Dariel_Hernandez_Gar · December 27, 2020, 12:51am

hi, when i run the demo page i get the error ‘Stream generation failed’, what i’m doing wrong?
And how can i use this with rhasspy?

solyarisoftware · December 27, 2020, 11:30am

Hi Dariel,

Which browser? Which OS? BTW, I suggest to user firefox!
You read this error on console, right? Which code line?
Do you enabled / have a microphone, right? See by example: https://github.com/cwilso/volume-meter/issues/9

The idea is to use the web browser as voice interface. Audio I/O message could be sent to the Rhasspy base station, no? See: https://github.com/solyarisoftware/webad#architecture

BTW, a on github is welcome

giorgio

Dariel_Hernandez_Gar · December 27, 2020, 3:44pm

hi, i change the server in npm from express to the one you suggest and boom, it´s working.

The idea is to use the web browser as voice interface. Audio I/O message could be sent to the Rhasspy base station, no?

Yes, that’s why i have interest in this project, i want to use wall mounted tablet´s to show the dashboard and use the integrated mics to send the voice commands to rhasspy, sorry my ignorance but how can i integrate this to rhasspy?.
I was looking a way to do that and the only info that i found was this topic, thanks for build this.

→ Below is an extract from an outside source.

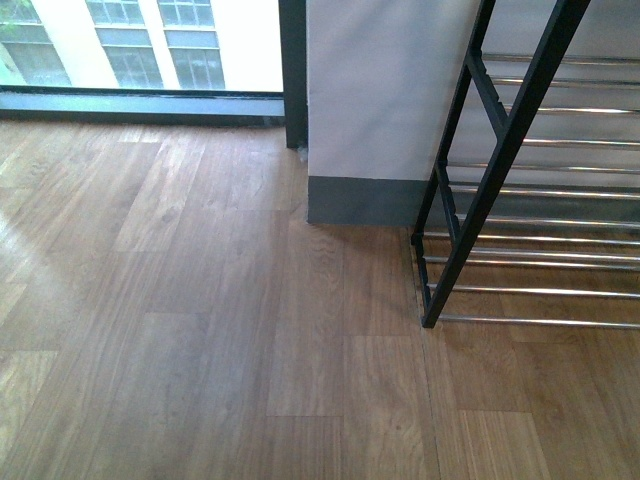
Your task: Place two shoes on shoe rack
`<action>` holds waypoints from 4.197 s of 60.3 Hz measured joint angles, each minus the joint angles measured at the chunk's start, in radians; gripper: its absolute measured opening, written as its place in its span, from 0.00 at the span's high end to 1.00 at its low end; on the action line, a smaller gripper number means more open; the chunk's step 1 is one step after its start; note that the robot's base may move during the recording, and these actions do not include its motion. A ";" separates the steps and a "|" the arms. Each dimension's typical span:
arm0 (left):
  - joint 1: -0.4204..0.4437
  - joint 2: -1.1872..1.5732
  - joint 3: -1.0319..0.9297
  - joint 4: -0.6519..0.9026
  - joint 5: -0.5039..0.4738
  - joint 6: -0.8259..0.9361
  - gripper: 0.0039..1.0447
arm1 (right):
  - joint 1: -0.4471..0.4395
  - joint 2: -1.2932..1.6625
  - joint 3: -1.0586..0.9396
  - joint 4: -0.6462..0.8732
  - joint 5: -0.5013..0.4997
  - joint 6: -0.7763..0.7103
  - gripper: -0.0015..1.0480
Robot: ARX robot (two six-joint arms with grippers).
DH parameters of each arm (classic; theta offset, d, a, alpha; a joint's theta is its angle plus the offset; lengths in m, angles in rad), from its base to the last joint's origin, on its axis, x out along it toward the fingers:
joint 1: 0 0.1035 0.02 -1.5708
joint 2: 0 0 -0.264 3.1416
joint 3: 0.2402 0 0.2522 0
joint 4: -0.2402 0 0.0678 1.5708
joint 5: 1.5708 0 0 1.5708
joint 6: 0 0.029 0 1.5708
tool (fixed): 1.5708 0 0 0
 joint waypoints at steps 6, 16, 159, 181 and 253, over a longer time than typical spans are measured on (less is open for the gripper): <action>0.000 0.000 0.000 0.000 -0.001 0.000 0.98 | 0.078 -0.067 -0.063 -0.021 0.073 -0.026 0.51; 0.000 0.000 0.000 0.000 -0.001 0.000 0.98 | 0.235 -0.191 -0.155 -0.047 0.228 -0.046 0.84; -0.001 0.001 -0.002 0.000 0.004 0.000 0.98 | 0.582 -0.607 -0.313 -0.277 0.565 -0.053 0.09; -0.001 0.002 -0.002 0.000 0.001 0.000 0.98 | 0.582 -0.607 -0.313 -0.277 0.564 -0.053 0.09; 0.185 0.589 0.122 0.156 0.270 -0.452 0.98 | 0.583 -0.607 -0.314 -0.277 0.565 -0.053 0.09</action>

solyarisoftware · December 27, 2020, 5:59pm

The point with Web Audio API is that you you must serve the web page from a server through HTTPS (or running in localhost)
So far, I didn’t integrated my project into RHASSPY. The WeBAD is just a component/piece of the puzzle, that supplys javascript events, allowing any user web application (client) to record a speech message and send the audio to a server for any backend processing. As explained in the weBAD docs, there are many way to take the user speech. That project specifically face the “continous listening” mode and few others, just escaping the common “wake word” approach.

So, as shown in the architecture sketch, one could send the audio recorded on the browser to the RHASSPY base-station to be processed by an ASR. And viceversa, the web app could play an audio message sent from the RHASSPY base-station.